◆ **TASK REQUIREMENTS**:
Only the lines holding "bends" are wanted here; copy each from the listing.

◆ **DATASET RECORDS**:

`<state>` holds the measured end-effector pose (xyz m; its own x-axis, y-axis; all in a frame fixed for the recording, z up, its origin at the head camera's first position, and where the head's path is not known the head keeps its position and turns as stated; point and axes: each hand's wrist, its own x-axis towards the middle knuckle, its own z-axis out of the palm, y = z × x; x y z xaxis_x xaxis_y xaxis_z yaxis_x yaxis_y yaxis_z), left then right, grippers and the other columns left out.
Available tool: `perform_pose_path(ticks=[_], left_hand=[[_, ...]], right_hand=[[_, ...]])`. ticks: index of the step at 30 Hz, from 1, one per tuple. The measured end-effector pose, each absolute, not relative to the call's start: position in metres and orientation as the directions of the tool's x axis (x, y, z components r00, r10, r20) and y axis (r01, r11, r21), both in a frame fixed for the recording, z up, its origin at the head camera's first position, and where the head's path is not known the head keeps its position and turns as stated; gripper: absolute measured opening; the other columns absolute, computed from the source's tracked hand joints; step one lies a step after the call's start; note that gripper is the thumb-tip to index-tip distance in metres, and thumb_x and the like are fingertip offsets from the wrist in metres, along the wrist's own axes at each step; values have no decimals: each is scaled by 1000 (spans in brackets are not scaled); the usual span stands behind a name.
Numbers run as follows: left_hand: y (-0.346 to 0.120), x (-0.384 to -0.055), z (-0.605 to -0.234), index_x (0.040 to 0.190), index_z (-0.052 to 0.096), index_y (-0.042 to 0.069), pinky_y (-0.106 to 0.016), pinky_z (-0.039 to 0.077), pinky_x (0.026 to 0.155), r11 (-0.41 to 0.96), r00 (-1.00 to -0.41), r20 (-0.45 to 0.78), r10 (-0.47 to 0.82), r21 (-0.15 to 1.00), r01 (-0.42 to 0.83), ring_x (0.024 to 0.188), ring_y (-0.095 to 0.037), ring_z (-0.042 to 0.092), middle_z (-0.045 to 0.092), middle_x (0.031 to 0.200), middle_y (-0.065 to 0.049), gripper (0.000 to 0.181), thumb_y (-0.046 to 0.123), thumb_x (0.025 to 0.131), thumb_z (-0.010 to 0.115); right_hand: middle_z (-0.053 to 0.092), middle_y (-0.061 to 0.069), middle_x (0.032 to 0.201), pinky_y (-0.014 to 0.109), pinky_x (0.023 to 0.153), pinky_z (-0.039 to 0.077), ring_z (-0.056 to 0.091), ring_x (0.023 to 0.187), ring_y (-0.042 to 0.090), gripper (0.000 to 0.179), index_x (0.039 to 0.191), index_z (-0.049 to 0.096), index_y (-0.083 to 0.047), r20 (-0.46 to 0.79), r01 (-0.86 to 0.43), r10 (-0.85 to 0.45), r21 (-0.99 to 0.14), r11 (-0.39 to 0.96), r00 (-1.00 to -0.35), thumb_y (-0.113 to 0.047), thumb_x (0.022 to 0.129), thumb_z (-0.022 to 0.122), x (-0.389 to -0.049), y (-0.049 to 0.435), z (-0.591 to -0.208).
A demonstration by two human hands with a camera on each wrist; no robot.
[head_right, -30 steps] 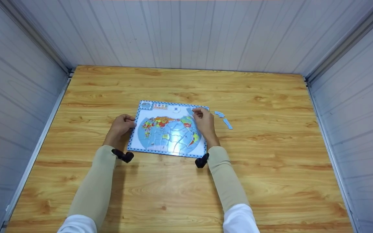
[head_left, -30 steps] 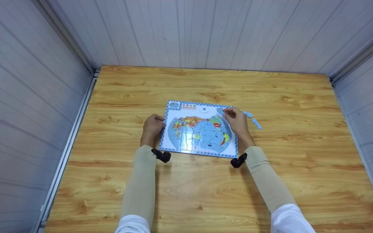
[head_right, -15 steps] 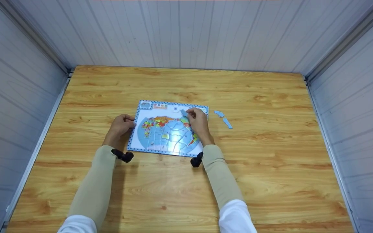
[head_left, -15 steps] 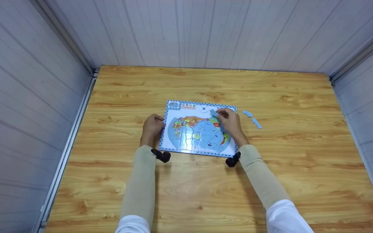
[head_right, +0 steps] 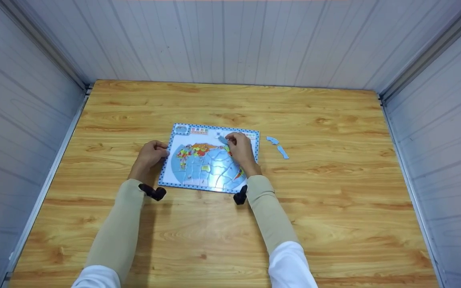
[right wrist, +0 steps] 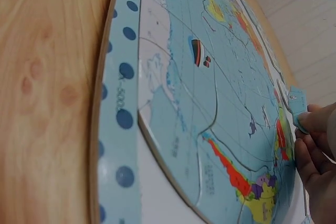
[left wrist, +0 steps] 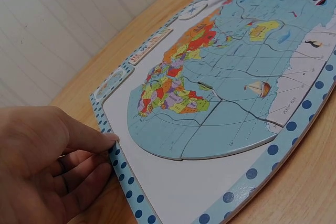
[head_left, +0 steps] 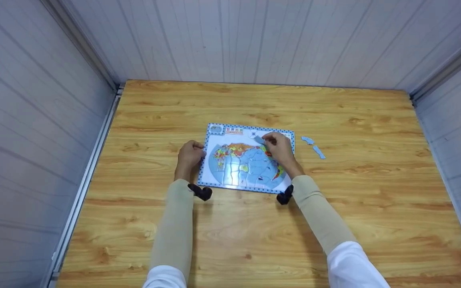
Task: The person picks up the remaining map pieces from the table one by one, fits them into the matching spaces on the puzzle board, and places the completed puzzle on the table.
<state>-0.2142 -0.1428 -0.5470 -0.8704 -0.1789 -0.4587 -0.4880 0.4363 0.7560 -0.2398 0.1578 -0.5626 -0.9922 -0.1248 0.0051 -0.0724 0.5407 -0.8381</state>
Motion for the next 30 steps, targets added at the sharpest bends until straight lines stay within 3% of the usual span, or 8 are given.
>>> perform_pose_path(ticks=[14, 30], left_hand=[[-142, -217, -549, 112, 59, 8, -35, 45, 86, 451, -865, -464, -189, 742, -496, 99, -22, 54, 59, 109, -9, 22, 12, 90, 59], [-142, -219, -547, 113, 58, 8, -33, 46, 84, 406, -834, -517, -191, 732, -547, 99, -21, 55, 58, 108, -9, 22, 10, 90, 59]], right_hand=[[63, 12, 105, 36, 81, 46, 57, 94, 23, 18, 105, 69, -3, 20, -114, -171, -819, 563, -985, -7, 96, 54, -245, 153, -565], [64, 9, 106, 39, 87, 46, 56, 101, 23, 18, 104, 71, -6, 28, -126, -175, -806, 578, -984, -10, 95, 56, -249, 148, -565]])
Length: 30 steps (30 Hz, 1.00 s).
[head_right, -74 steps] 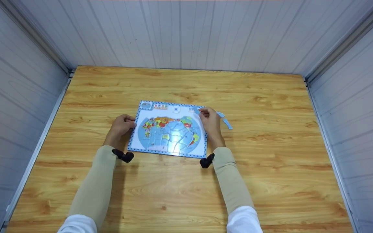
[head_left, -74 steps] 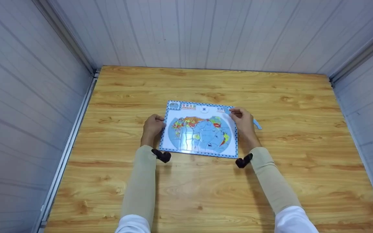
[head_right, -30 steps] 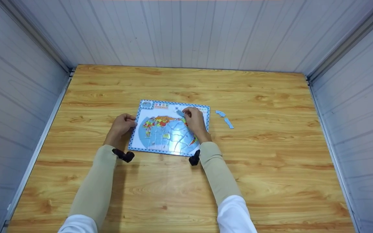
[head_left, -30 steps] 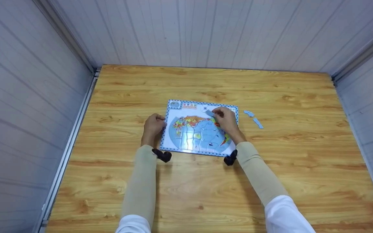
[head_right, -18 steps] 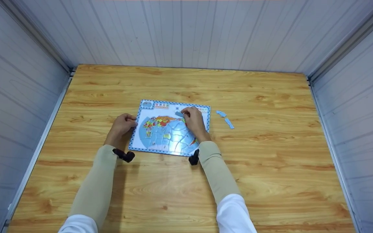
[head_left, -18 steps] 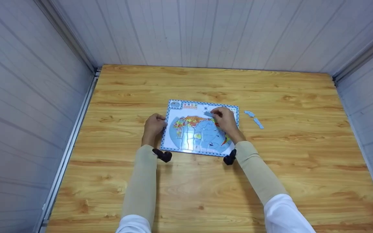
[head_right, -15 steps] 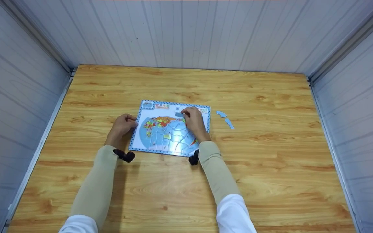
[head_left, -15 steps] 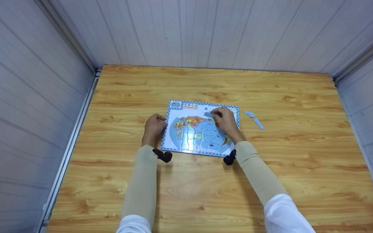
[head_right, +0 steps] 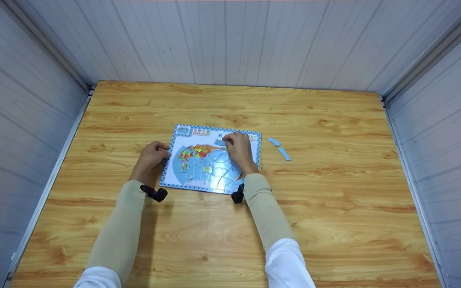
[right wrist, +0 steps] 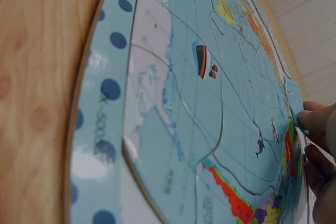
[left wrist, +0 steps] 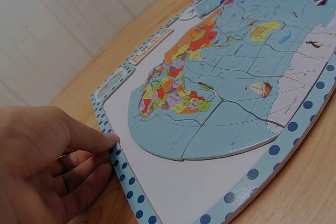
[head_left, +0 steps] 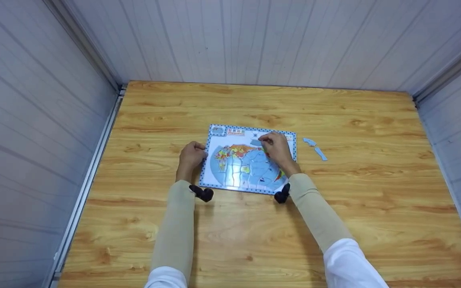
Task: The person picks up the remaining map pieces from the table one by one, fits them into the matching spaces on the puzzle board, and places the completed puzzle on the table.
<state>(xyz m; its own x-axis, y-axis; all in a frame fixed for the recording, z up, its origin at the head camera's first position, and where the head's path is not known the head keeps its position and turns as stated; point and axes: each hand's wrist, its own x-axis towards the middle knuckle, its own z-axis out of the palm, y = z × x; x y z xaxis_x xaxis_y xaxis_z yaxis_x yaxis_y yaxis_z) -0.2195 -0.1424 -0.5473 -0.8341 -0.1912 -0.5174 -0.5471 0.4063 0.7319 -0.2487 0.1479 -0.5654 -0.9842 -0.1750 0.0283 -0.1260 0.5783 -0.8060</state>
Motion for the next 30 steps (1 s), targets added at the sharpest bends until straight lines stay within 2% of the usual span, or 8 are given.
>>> perform_pose_path(ticks=[11, 18, 23, 26, 30], left_hand=[[-143, -215, -548, 111, 59, 8, -34, 45, 84, 402, -855, -485, -184, 757, -516, 98, -22, 54, 58, 109, -10, 22, 11, 89, 58], [-142, -215, -547, 113, 58, 8, -34, 45, 85, 398, -845, -501, -189, 747, -532, 99, -23, 54, 58, 111, -11, 23, 11, 90, 56], [-142, -216, -547, 112, 58, 9, -35, 46, 86, 388, -837, -513, -191, 744, -544, 100, -23, 54, 58, 111, -10, 23, 11, 90, 57], [-142, -216, -547, 112, 58, 9, -35, 46, 87, 386, -839, -509, -191, 747, -541, 101, -23, 54, 58, 111, -10, 23, 11, 90, 58], [-142, -215, -545, 113, 58, 9, -36, 46, 88, 379, -840, -509, -186, 752, -539, 102, -24, 55, 58, 111, -10, 23, 11, 90, 58]], right_hand=[[69, 9, 106, 39, 86, 48, 61, 99, 23, 18, 104, 72, -8, 36, -144, -194, -804, 577, -980, -8, 95, 57, -250, 150, -567], [67, 6, 112, 42, 93, 39, 52, 107, 25, 20, 108, 73, -11, 19, -180, -251, -746, 641, -968, -11, 95, 57, -251, 153, -566], [64, 8, 112, 43, 94, 39, 49, 109, 26, 21, 108, 73, -10, 3, -187, -273, -738, 648, -962, -11, 96, 56, -250, 153, -565], [62, 8, 112, 43, 94, 39, 48, 109, 25, 24, 109, 72, -10, -9, -178, -273, -737, 652, -962, -9, 97, 53, -250, 154, -566], [59, 7, 112, 42, 94, 38, 46, 109, 25, 36, 111, 72, -12, -37, -156, -268, -733, 662, -963, 2, 96, 43, -250, 155, -567]])
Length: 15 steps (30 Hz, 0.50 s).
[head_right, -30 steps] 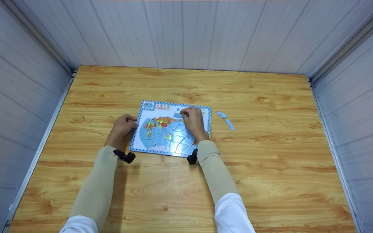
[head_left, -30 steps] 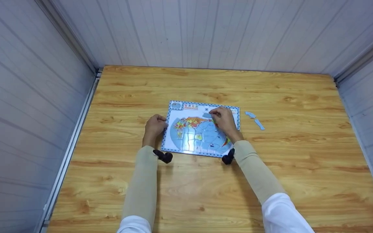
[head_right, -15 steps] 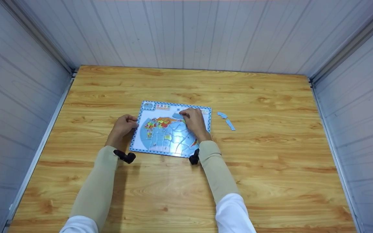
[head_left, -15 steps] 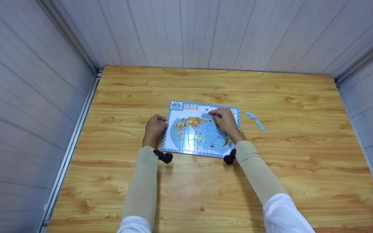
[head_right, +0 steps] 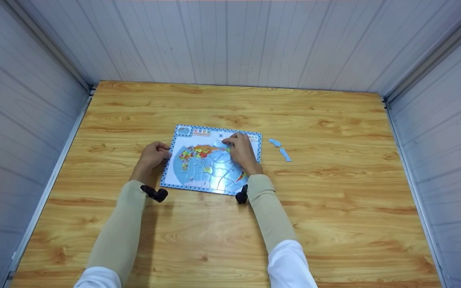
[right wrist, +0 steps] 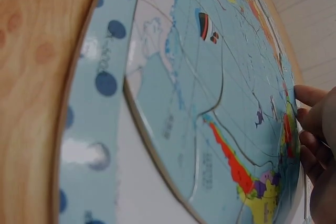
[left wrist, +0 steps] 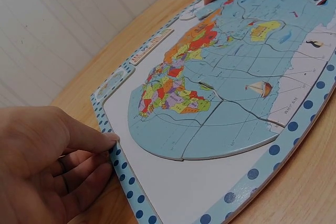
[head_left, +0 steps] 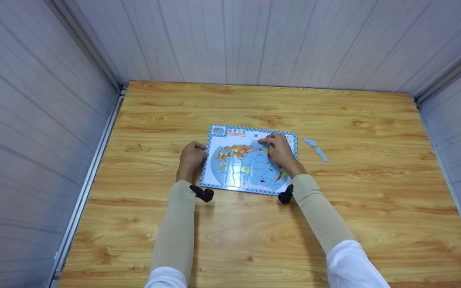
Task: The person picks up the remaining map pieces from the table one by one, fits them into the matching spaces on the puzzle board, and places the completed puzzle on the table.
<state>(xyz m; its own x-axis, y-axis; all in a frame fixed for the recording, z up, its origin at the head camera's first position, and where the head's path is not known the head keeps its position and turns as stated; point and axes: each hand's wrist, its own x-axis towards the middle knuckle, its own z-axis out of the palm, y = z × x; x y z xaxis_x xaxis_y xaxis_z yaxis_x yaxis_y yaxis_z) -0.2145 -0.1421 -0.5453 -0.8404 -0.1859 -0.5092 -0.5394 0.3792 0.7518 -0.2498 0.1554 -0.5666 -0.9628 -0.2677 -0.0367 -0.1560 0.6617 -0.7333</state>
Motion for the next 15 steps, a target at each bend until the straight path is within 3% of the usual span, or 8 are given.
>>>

◆ **SOLUTION FOR THIS TASK**:
Motion for the next 30 steps, targets added at the sharpest bends until straight lines stay within 3% of the usual span, or 8 are given.
Motion for the next 30 steps (1 s), targets added at the sharpest bends until straight lines stay within 2% of the usual span, or 8 are given.

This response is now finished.